Problem requirements ->
The data that follows should be copied out exactly.

Exercise materials ->
########################################

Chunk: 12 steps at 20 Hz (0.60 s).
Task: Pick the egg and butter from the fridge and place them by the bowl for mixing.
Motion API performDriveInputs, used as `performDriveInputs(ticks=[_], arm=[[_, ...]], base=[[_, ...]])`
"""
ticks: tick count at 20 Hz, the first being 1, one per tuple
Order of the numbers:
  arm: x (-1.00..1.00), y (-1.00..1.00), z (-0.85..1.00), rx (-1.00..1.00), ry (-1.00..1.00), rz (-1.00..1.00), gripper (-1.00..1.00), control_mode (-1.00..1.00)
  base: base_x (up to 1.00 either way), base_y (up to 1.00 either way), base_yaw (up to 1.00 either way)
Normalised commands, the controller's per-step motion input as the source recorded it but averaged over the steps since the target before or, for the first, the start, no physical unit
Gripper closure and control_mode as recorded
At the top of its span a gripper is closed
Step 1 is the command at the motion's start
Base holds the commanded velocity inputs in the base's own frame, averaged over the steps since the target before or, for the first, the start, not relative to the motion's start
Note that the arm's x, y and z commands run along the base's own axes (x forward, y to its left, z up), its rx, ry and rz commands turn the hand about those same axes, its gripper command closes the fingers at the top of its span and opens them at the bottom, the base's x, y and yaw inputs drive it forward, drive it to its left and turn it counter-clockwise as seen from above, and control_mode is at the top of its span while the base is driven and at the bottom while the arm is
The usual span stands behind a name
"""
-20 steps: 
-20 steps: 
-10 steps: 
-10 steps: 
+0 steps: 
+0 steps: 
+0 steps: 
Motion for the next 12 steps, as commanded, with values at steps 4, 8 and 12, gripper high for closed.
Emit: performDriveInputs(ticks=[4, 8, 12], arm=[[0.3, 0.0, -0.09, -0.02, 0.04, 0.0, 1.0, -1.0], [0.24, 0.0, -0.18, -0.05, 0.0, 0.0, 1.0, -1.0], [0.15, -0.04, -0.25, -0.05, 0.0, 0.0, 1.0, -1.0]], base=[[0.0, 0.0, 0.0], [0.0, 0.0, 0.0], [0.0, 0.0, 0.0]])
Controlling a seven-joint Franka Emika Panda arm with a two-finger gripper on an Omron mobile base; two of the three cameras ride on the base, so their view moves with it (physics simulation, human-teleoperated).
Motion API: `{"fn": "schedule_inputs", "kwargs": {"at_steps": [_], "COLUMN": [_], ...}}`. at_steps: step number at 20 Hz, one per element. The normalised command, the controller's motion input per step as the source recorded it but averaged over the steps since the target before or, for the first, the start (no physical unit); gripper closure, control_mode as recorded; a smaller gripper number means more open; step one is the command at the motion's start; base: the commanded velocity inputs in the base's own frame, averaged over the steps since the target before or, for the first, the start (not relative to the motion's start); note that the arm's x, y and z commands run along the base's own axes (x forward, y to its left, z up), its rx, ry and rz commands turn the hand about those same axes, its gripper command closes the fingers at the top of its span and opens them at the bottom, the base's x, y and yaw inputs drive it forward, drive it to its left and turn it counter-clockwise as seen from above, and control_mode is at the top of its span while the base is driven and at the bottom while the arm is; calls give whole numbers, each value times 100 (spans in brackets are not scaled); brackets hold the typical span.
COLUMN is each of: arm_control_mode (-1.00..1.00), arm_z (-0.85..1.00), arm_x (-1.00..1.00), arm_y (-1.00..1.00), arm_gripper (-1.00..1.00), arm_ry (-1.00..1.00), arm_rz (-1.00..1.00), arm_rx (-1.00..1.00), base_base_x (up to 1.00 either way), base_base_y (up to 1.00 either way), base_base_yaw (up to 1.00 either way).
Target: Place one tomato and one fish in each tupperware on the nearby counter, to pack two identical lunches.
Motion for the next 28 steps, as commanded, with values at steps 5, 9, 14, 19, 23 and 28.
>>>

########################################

Solution ->
Chunk: 12 steps at 20 Hz (0.60 s).
Task: Pick the egg and butter from the fridge and place them by the bowl for mixing.
Motion API performDriveInputs, used as `performDriveInputs(ticks=[_], arm=[[_, ...]], base=[[_, ...]])`
"""
ticks: tick count at 20 Hz, the first being 1, one per tuple
Order of the numbers:
  arm: x (-1.00..1.00), y (-1.00..1.00), z (-0.85..1.00), rx (-1.00..1.00), ry (-1.00..1.00), rz (-1.00..1.00), gripper (-1.00..1.00), control_mode (-1.00..1.00)
  base: base_x (up to 1.00 either way), base_y (up to 1.00 either way), base_yaw (up to 1.00 either way)
Normalised commands, the controller's per-step motion input as the source recorded it but averaged over the steps since the target before or, for the first, the start, no physical unit
Gripper closure and control_mode as recorded
At the top of its span a gripper is closed
Step 1 is the command at the motion's start
Base holds the commanded velocity inputs in the base's own frame, averaged over the steps since the target before or, for the first, the start, not relative to the motion's start
Note that the arm's x, y and z commands run along the base's own axes (x forward, y to its left, z up), its rx, ry and rz commands turn the hand about those same axes, its gripper command closes the fingers at the top of its span and opens them at the bottom, the base's x, y and yaw inputs drive it forward, drive it to its left and turn it counter-clockwise as seen from above, and control_mode is at the top of its span while the base is driven and at the bottom while the arm is
The usual span stands behind a name
"""
-20 steps: 
-20 steps: 
-10 steps: 
-10 steps: 
+0 steps: 
+0 steps: 
+0 steps: 
Motion for the next 12 steps, as commanded, with values at steps 4, 8 and 12, gripper high for closed.
Emit: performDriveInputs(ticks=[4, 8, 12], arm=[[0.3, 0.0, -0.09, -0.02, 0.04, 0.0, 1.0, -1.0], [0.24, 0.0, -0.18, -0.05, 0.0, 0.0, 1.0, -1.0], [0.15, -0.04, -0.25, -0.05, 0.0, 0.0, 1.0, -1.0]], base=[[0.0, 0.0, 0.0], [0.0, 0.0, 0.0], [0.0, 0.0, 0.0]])
Controlling a seven-joint Franka Emika Panda arm with a two-finger gripper on an Omron mobile base; two of the three cameras ride on the base, so their view moves with it (physics simulation, human-teleoperated).
Motion API: `{"fn": "schedule_inputs", "kwargs": {"at_steps": [_], "COLUMN": [_], ...}}`. at_steps: step number at 20 Hz, one per element. The normalised command, the controller's motion input per step as the source recorded it but averaged over the steps since the target before or, for the first, the start (no physical unit); gripper closure, control_mode as recorded; a smaller gripper number means more open; step one is the command at the motion's start; base: the commanded velocity inputs in the base's own frame, averaged over the steps since the target before or, for the first, the start (not relative to the motion's start); note that the arm's x, y and z commands run along the base's own axes (x forward, y to its left, z up), its rx, ry and rz commands turn the hand about those same axes, its gripper command closes the fingers at the top of its span and opens them at the bottom, the base's x, y and yaw inputs drive it forward, drive it to its left and turn it counter-clockwise as seen from above, and control_mode is at the top of its span while the base is driven and at the bottom while the arm is; calls give whole numbers, each value times 100 (spans in brackets are not scaled); brackets hold the typical span.
COLUMN is each of: arm_control_mode (-1.00..1.00), arm_z (-0.85..1.00), arm_x (-1.00..1.00), arm_y (-1.00..1.00), arm_gripper (-1.00..1.00), arm_ry (-1.00..1.00), arm_rz (-1.00..1.00), arm_rx (-1.00..1.00), base_base_x (up to 1.00 either way), base_base_y (up to 1.00 either way), base_base_yaw (up to 1.00 either way).
Target: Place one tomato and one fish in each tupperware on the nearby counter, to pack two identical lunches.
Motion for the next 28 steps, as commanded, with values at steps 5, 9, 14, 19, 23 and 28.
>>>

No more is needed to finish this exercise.